Vereador de São Carlos é escolhido como suplente de Marina Silva ao Senado e destaca atuação ambiental
O vereador de São Carlos Djalma Nery (PSol) foi indicado pela federação PSol-Rede para ocupar a suplência da candidatura de Marina Silva (Rede) ao Senado. Segundo o parlamentar, a escolha foi motivada
Publicado em 29 de julho de 2026, 14:59 — Em São Paulo

O vereador de São Carlos Djalma Nery (PSol) foi indicado pela federação PSol-Rede para ocupar a suplência da candidatura de Marina Silva (Rede) ao Senado. Segundo o parlamentar, a escolha foi motivada principalmente por sua trajetória na defesa das pautas ambientais, área que também marca a carreira política da ex-ministra do Meio Ambiente.
Em entrevista, Nery afirmou que recebeu de Marina a missão de fortalecer o debate sobre meio ambiente durante a campanha eleitoral, especialmente no interior paulista, região com forte presença do agronegócio e onde o eleitorado costuma apresentar maior resistência aos partidos de esquerda.
De acordo com o vereador, a composição da chapa buscou reunir características consideradas estratégicas para a campanha. "Ela queria um jovem para dialogar com a juventude, alguém do interior paulista e que também fosse ambientalista. Minha principal atuação é justamente o meio ambiente e a agroecologia", afirmou. Aos 38 anos, Nery destacou que, apesar de não se considerar tão jovem, acredita representar uma renovação para a política, especialmente em uma disputa para o Senado.
Natural do interior de São Paulo, o parlamentar ressaltou que sua trajetória sempre esteve ligada à região de São Carlos, município com aproximadamente 260 mil habitantes. Ele também lembrou que já conhecia Marina Silva de outras atividades e que esse histórico contribuiu para a construção da parceria política.

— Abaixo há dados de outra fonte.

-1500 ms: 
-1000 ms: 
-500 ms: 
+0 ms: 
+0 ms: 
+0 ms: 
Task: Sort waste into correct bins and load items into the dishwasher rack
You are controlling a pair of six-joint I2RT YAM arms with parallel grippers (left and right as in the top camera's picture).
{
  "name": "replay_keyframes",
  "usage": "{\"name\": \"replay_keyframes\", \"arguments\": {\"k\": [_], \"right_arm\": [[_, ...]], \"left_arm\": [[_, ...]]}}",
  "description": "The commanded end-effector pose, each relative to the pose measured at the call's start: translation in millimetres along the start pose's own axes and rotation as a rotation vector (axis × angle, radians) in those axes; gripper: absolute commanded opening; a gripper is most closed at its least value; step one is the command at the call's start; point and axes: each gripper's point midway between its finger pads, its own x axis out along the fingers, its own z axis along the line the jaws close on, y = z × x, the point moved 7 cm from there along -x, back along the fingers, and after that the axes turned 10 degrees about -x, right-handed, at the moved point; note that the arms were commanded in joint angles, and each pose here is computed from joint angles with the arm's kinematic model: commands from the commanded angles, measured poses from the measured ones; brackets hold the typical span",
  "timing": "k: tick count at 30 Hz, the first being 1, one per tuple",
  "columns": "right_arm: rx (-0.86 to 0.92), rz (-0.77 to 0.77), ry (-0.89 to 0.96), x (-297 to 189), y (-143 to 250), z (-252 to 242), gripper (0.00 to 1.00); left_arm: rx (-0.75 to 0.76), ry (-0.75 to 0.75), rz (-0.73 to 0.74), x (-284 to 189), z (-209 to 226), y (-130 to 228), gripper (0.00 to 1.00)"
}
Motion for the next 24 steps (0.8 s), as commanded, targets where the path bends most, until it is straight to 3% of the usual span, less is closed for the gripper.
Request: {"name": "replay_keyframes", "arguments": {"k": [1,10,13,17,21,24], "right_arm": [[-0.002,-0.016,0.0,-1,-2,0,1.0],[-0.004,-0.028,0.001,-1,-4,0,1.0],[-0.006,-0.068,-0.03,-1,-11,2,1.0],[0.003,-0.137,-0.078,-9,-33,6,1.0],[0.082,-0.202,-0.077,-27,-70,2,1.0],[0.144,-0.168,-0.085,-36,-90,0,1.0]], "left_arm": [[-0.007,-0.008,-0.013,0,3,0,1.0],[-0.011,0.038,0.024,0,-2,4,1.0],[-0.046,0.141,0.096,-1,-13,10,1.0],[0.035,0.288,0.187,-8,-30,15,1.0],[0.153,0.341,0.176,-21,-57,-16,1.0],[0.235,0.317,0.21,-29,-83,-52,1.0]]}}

A indicação foi oficializada durante a convenção da federação PSol-Rede, realizada no último domingo, dia 26, ocasião em que o grupo confirmou apoio à candidatura de Fernando Haddad (PT) ao Governo de São Paulo.
Nos bastidores, a definição da suplência gerou desconforto entre partidos que integram a coligação petista, especialmente o PDT, que também pleiteava a vaga.
A disputa pelo posto de suplente é considerada estratégica porque, caso o presidente Luiz Inácio Lula da Silva (PT) seja reeleito e Marina Silva volte a integrar um eventual ministério, o suplente poderá assumir a cadeira no Senado. O mandato de senador tem duração de oito anos, o que torna a posição uma das mais relevantes nas articulações políticas da chapa.